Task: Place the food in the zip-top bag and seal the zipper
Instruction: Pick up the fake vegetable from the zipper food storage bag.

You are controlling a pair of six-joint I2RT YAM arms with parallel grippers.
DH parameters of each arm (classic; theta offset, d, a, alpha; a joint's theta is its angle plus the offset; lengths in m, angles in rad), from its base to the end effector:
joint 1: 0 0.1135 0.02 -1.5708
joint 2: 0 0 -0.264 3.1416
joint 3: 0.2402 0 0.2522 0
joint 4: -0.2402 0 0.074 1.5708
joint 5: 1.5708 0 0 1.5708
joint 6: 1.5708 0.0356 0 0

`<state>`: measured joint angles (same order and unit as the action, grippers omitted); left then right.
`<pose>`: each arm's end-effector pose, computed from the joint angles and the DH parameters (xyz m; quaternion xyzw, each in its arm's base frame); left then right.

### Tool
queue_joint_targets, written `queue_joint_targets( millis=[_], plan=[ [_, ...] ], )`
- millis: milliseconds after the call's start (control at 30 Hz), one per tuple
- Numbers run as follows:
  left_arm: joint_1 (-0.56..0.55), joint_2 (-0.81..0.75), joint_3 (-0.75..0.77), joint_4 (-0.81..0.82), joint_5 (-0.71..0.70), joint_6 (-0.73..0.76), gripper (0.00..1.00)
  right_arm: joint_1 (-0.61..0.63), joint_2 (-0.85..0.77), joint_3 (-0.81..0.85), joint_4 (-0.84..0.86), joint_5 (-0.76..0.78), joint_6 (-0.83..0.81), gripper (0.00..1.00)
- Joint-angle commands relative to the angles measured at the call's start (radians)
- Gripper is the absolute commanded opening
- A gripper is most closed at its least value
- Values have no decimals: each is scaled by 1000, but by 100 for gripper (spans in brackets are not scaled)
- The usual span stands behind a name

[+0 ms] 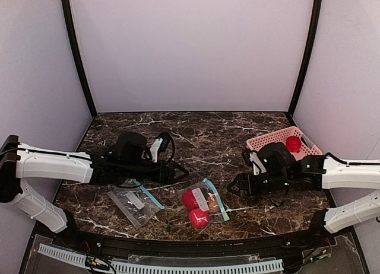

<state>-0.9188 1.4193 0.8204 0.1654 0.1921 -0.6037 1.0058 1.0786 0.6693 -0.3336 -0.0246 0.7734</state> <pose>0.1858 -0.2546 0.2402 0.1826 0.8203 -0.4283 0.3323 0.1195 0.1901 0.2296 -0.1110 0.9087 0.3195 0.2445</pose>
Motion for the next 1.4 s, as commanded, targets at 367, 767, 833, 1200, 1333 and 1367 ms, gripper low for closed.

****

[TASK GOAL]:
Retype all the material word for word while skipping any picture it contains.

[RESULT OF THE EXERCISE]:
Task: Place the food in the zip-top bag and seal the zipper
Instruction: Pick up the fake vegetable from the zipper food storage bag.

You are controlling a pair of six-joint I2RT YAM arms with parallel grippers.
DH parameters of each arm (classic; theta offset, d, a, alpha; a joint's theta is its angle plus the offset; lengths in m, angles in rad), from its base to the end effector:
joint 1: 0 0.1135 0.02 -1.5708
joint 2: 0 0 -0.264 3.1416
joint 3: 0.2402 0 0.2522 0
joint 4: -0.2402 0 0.074 1.5708
joint 5: 1.5708 0 0 1.5708
joint 6: 1.5708 0.0356 0 0

`<state>`: measured joint angles (same order and unit as the action, grippers omitted); left then right.
`<pose>`: each arm's end-effector pose, computed from the joint angles and the DH parameters (xyz m; quaternion xyzw, each in its arm's base frame); left then right.

### Tool
queue_joint_targets, written `queue_joint_targets( millis=[_], plan=[ [_, ...] ], )`
- millis: milliseconds after the call's start (control at 30 Hz), one per tuple
- Numbers run as follows:
  left_arm: joint_1 (-0.56..0.55), joint_2 (-0.81..0.75), joint_3 (-0.75..0.77), joint_4 (-0.81..0.82), joint_5 (-0.71..0.70), joint_6 (-0.73..0.76), gripper (0.00..1.00)
  right_arm: joint_1 (-0.61..0.63), joint_2 (-0.85..0.77), joint_3 (-0.81..0.85), joint_4 (-0.84..0.86), joint_5 (-0.76..0.78), joint_6 (-0.83..0.81), gripper (0.00..1.00)
- Joint-angle commands relative to the angles measured at the call's start (radians)
- Gripper is the absolute commanded opening
- A gripper is most closed at its least value
- Values have no decimals: each is scaled by 1000, but by 100 for gripper (spans in brackets are not scaled)
- The usual span stands behind a name

[+0 ms] 

<state>-0.9188 1.4193 0.8204 0.1654 0.1921 -0.6037 1.0058 1.0786 0.6693 -0.3336 -0.0246 0.7734</state> <pose>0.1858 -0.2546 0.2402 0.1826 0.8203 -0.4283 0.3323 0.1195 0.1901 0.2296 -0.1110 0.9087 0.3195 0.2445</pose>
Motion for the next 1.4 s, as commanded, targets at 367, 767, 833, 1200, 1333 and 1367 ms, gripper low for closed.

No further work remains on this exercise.